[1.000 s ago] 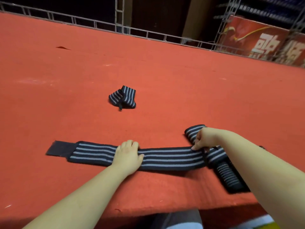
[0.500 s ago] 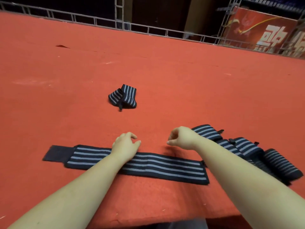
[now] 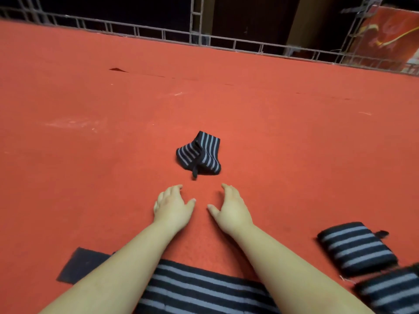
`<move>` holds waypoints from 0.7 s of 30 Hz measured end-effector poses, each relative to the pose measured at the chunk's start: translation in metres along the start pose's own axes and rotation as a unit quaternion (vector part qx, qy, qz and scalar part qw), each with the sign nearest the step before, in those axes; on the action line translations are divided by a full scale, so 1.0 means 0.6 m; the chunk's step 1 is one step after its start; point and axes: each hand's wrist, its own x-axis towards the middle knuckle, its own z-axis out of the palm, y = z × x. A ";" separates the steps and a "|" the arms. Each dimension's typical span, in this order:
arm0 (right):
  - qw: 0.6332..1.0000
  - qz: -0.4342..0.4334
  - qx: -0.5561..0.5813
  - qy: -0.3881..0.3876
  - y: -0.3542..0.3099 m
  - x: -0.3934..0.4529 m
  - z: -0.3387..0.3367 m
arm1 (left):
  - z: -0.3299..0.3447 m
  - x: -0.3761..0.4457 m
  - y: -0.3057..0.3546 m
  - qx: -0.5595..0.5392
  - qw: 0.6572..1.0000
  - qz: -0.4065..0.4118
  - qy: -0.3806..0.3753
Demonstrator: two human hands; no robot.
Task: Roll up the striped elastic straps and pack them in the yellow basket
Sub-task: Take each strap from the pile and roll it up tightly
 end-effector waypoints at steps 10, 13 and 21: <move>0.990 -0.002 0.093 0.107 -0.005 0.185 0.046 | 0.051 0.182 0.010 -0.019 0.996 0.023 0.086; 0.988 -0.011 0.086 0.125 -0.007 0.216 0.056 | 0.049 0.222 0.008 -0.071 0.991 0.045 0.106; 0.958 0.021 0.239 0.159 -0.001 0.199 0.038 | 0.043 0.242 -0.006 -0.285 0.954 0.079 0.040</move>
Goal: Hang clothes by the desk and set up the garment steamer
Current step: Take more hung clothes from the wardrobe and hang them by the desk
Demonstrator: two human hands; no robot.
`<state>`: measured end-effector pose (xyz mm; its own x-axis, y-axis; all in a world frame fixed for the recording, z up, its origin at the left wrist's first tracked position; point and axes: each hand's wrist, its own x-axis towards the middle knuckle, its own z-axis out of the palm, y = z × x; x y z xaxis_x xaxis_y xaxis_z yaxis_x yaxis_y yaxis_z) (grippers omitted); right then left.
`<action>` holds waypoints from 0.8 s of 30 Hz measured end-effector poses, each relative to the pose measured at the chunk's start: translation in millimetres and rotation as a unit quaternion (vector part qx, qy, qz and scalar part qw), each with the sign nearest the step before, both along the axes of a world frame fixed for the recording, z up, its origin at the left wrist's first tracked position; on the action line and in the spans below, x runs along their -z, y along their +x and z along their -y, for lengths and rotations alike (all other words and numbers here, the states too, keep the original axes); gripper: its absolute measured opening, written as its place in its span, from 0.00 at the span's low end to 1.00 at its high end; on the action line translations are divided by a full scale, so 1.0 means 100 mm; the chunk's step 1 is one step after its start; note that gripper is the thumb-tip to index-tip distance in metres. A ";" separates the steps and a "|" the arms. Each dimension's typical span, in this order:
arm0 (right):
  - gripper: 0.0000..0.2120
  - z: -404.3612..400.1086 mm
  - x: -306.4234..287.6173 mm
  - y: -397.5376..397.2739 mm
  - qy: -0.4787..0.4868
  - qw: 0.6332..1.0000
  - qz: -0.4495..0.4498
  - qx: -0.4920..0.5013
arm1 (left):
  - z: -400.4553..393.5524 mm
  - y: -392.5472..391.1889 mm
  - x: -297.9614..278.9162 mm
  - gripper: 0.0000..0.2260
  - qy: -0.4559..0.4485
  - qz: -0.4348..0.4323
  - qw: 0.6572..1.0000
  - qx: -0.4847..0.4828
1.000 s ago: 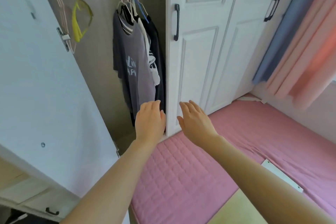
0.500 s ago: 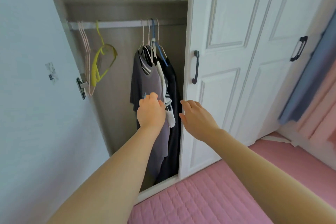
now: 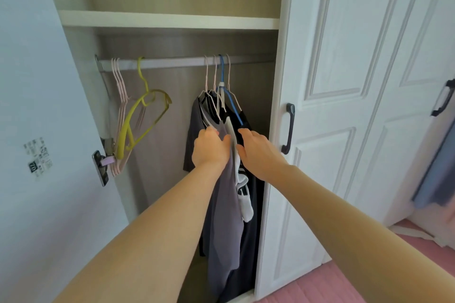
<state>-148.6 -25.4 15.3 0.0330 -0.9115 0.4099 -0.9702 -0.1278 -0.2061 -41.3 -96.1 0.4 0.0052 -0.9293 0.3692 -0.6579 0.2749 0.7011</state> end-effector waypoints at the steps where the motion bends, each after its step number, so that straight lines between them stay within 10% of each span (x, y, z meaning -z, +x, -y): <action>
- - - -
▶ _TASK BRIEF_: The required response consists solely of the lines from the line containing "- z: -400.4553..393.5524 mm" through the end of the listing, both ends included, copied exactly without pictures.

▶ _SOLVED EXERCISE_:
  - z: -400.4553..393.5524 mm
  - y: -392.5472..391.1889 mm
  - x: -297.9614..278.9162 mm
  - gripper: 0.0000..0.2260
  - qy: -0.4559..0.4485
  - qz: -0.4348..0.4323
  - qw: 0.6572..1.0000
  - qx: -0.4847..0.4828
1.000 s ago: 
0.500 s ago: 
now: 
<state>-148.6 -25.4 15.3 0.0330 -0.9115 0.4099 -0.9702 -0.1278 -0.2061 -41.3 -96.1 0.4 0.0052 -0.9293 0.3692 -0.6579 0.2749 0.7011</state> end-effector waypoints at the steps where the motion bends, each after its step number, so that straight lines between them stay within 10% of each span (x, y, z meaning -z, +x, -y): <action>

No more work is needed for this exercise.